═══ Provided data

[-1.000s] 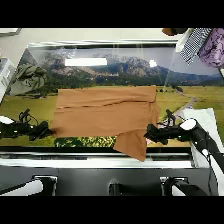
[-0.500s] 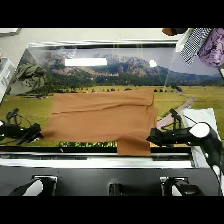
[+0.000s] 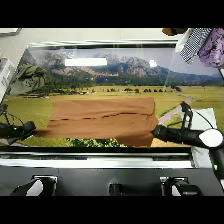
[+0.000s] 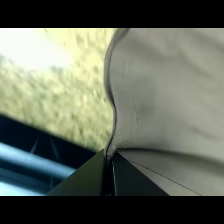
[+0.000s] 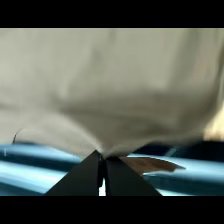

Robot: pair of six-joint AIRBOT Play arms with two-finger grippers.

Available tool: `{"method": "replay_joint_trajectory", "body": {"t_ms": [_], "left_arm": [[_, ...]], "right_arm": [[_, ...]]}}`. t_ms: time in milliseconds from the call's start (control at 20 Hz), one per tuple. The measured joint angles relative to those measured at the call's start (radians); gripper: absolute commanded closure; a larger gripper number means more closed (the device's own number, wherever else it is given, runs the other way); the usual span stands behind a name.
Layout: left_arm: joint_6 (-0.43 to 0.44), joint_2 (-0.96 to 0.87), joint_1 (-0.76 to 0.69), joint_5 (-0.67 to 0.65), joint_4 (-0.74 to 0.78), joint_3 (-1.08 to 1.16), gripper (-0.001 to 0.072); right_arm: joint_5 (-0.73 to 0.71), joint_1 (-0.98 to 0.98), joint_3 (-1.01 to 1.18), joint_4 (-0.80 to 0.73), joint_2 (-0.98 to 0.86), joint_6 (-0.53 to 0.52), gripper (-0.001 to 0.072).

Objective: Fold the clothes and pants, and hang the long-sleeved shirts on hangers.

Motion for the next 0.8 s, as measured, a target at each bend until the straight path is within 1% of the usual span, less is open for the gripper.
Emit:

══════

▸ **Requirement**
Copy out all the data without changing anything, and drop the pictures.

▸ **Answer to the exercise**
[-1.000s] 
[-0.500s] 
[+0.000s] 
[+0.000s] 
[+0.000s] 

Robot: pair of six-joint AIRBOT Play arms with two-finger grippers.

Available tool: `{"method": "replay_joint_trajectory", "body": {"t_ms": [_], "left_arm": [[_, ...]], "right_arm": [[_, ...]]}}`. t_ms: time in milliseconds from the call's start (control at 20 Hz), one per tuple. The measured joint angles relative to those measured at the call's start (radians); gripper: absolute commanded closure; a larger gripper number means more closed (the device's own number, wherever else it is given, runs the other way); the usual span stands behind a name.
Layout: left_arm: joint_6 (-0.43 to 0.44), joint_2 (-0.96 to 0.87), joint_1 (-0.76 to 0.69), joint_5 (-0.67 to 0.65), joint_4 (-0.74 to 0.78), joint_3 (-1.08 to 1.16), gripper (-0.001 to 0.072); right_arm: joint_5 (-0.73 to 0.71), joint_1 (-0.98 to 0.98), joint_3 (-1.01 to 1.18), joint_4 (-0.80 to 0.73), joint_2 (-0.98 to 0.86), joint_6 (-0.53 to 0.52), gripper (-0.001 to 0.072).

Objective: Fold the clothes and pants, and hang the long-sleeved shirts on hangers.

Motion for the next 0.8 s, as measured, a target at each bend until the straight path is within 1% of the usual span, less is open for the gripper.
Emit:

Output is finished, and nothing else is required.